SCOTLAND is energy rich but many of our folk are fuel poor, I’ve written on many an occasion. But it’s so huge and so vital that it’s necessary to keep saying so.

Some people are making money from our renewable resource, though, and it’s not just the big energy companies where there are dividends and bonuses aplenty. Most of the money has gone to the corporates but some public organisations are still getting some, even if it’s not the council or the Scottish Government.

The energy coming ashore from the offshore wind developments that are becoming ever more visible in the Forth is at least seeing some funds pocketed by Crown Estates Scotland (CES), who have the rights to the foreshore here in East Lothian, as in the rest of Scotland. That money goes to the Government here. It’s not massive but nor is it to be sniffed it. They’re getting payments for the cables landing at Cockenzie and at Torness, and it amounts to millions.

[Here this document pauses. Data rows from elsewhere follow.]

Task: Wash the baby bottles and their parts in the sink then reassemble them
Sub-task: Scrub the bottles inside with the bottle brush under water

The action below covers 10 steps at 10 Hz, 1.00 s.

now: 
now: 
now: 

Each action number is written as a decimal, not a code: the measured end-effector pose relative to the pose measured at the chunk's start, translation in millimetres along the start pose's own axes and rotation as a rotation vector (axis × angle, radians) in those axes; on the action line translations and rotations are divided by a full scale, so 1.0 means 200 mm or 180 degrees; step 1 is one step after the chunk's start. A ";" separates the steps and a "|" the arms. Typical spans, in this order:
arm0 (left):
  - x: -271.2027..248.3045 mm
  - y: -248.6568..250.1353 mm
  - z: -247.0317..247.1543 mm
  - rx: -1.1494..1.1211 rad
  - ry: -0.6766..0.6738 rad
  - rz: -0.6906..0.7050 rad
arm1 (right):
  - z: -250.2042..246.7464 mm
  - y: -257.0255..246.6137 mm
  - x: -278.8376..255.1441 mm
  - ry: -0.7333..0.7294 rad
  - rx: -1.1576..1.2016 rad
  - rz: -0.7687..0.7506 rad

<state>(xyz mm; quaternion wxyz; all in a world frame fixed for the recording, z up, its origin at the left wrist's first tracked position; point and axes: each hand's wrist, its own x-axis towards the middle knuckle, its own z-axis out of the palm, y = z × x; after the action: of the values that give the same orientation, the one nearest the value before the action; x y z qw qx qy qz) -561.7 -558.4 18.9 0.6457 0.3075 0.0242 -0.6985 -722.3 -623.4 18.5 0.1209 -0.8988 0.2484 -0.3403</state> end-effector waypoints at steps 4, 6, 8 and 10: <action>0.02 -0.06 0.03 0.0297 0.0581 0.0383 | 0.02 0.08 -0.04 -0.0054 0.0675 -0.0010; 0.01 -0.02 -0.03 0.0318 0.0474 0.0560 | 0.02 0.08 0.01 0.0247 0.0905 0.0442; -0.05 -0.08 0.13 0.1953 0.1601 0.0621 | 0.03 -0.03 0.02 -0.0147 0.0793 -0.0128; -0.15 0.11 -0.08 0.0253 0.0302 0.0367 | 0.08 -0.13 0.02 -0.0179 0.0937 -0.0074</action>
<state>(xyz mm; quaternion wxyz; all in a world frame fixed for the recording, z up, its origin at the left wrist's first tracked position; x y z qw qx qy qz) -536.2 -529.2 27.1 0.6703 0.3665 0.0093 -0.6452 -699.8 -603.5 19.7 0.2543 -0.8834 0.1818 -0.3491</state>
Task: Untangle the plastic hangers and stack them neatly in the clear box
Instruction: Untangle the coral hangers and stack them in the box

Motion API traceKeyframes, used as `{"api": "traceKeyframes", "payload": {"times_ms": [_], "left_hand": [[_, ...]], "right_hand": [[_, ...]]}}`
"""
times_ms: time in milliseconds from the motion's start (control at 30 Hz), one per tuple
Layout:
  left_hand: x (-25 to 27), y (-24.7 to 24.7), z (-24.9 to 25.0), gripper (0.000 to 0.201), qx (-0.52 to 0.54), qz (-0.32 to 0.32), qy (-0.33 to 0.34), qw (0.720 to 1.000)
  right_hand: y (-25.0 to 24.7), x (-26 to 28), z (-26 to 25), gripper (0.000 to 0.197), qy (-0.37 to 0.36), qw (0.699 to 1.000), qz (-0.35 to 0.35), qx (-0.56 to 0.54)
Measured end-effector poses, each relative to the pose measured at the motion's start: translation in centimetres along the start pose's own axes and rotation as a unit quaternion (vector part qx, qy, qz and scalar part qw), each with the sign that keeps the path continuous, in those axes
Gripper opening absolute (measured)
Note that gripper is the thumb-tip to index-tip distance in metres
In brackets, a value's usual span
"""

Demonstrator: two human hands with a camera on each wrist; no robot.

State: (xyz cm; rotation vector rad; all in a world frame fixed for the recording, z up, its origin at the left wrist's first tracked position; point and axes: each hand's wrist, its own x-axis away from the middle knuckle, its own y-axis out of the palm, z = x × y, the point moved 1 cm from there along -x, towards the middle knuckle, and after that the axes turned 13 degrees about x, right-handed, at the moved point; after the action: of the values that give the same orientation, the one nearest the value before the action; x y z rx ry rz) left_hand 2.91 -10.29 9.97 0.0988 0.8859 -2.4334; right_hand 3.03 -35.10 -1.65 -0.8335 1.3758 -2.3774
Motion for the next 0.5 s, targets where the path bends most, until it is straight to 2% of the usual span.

What, though, is the county getting from that? In Montrose, CES is putting significant funds into developing a renewable energy business park which will see businesses and jobs established as companies base themselves there. To be fair, Montrose is a major hub for the growing offshore wind industry. But so can and should be East Lothian. We might not host the ports that service the sector but we have the transmission stations for the energy that flows ashore before being sent south on the National Grid.

I’ve written to CES asking. ‘Where’s ours?’ There surely has to be as much opportunity here where the energy is landing as there. Why can’t they fund developments at Cockenzie and Torness where hydrogen or ammonia could create jobs and allow both old and new businesses to flourish?

There’s plenty land and we’ve been told there will be new technology springing in the sites of the old. East Lothian must benefit from this resource, not just be able to see it from the shore.